0
votes

I use an OpenStreetMap dataset in Neo4j, that I want to restructure. I know how I can make unique Street and Zip labelled nodes, by using MERGE().

MERGE(street:Street {street_name: n.`addr:street`})
MERGE(zip:ZipCode {zipcode: n.`addr:postcode`})

But I also want Housenumber labelled nodes, numbers can sometimes be the same, but those numbers never point to the same street. I think MERGE() isn't fully suitable for this.

So, I want the structure to be something like this:

Street<-number_in_street<-Housenumber
ZipCode<-number_in_zipcode<-Housenumber

Coolstreet<-number_in_street<-20A (Unique Housenumber node 1)
Otherstreet<-number_in_street<-20A (Unique Housenumber node 2)
5680 PC<-number_in_zipcode<-20A (Unique Housenumber node 1)
5680 PC<-number_in_zipcode<-20A (Unique Housenumber node 2)

How can I achieve this structure, with Cypher, by using an OpenStreetMap dataset in Neo4j?

Edit: I don't want to duplicate the street names, to have a certain combination with a house number.
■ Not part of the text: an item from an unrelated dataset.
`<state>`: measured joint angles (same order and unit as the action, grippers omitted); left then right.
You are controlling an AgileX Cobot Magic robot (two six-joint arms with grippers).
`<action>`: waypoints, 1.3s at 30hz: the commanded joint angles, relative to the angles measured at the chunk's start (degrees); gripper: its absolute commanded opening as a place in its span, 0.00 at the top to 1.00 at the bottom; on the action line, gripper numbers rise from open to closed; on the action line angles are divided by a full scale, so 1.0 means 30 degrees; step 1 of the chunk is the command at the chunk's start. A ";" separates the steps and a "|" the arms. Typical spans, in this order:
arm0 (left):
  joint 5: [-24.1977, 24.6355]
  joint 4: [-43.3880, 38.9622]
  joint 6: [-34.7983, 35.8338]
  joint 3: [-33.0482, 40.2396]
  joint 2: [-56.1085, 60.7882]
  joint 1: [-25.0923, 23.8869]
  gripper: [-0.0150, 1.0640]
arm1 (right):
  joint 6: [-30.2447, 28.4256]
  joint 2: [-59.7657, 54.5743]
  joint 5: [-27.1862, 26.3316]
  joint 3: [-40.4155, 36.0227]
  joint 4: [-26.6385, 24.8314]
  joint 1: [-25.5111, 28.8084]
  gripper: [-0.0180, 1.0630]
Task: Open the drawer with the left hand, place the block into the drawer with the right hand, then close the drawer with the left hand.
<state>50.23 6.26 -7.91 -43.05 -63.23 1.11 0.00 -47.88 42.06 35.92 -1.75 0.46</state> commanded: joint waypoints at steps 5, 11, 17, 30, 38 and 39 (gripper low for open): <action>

I want street and housenumber as a seperate node (to prevent duplication). One unique street needs to point to several housenumbers, that are in that street.

So I have blank labbeled nodes like this:

addr:housenumber:199A
addr:street:Coolstreet
source:BAG
addr:postcode:5414 AP

That needs to be splitted to Street, Housenumber and Zipcode, whill having the requested structure.

1
Do you want a new Housenumber node for every address? Or a set of unique numbers for both streets and zipcodes? And why? Would help to describe your case a bit more. - Martin Preusse
@MartinPreusse To prevent duplication, see my edit for a example of a blank node, that needs to be "splitted" with having the requested structure. - Jeroen Steen
I don't get it. What defines the 'uniqueness' of the housenumber nodes you are talking about? Why not just MERGE housenumber nodes like you MERGE the others and create relationships? - Martin Preusse

1 Answers

1
votes

MERGE will prevent duplication exactly the way you want. If you want to get the housenumber and street together on a node so that you can apply a uniqueness constraint, you're misusing the uniqueness constraint; it's really for optimizing index lookups, deduplicating is just a side effect.

Something like this should work:

WITH n
MERGE (z:ZipCode {zipcode: n.`addr:postcode`})
MERGE (s:Street {street_name: n.`addr:street`})
MERGE (s) - [:NUMBER_IN_STREET] -> (n:HouseNumber {house_number: n.`addr:housenumber`})
MERGE (z) - [:NUMBER_IN_ZIPCODE] -> (n)

MERGEing the HouseNumber as part of the whole pattern ensures that it is unique for that street name. You can even put a regular index (non-unique) on the house_number property to speed things up a bit.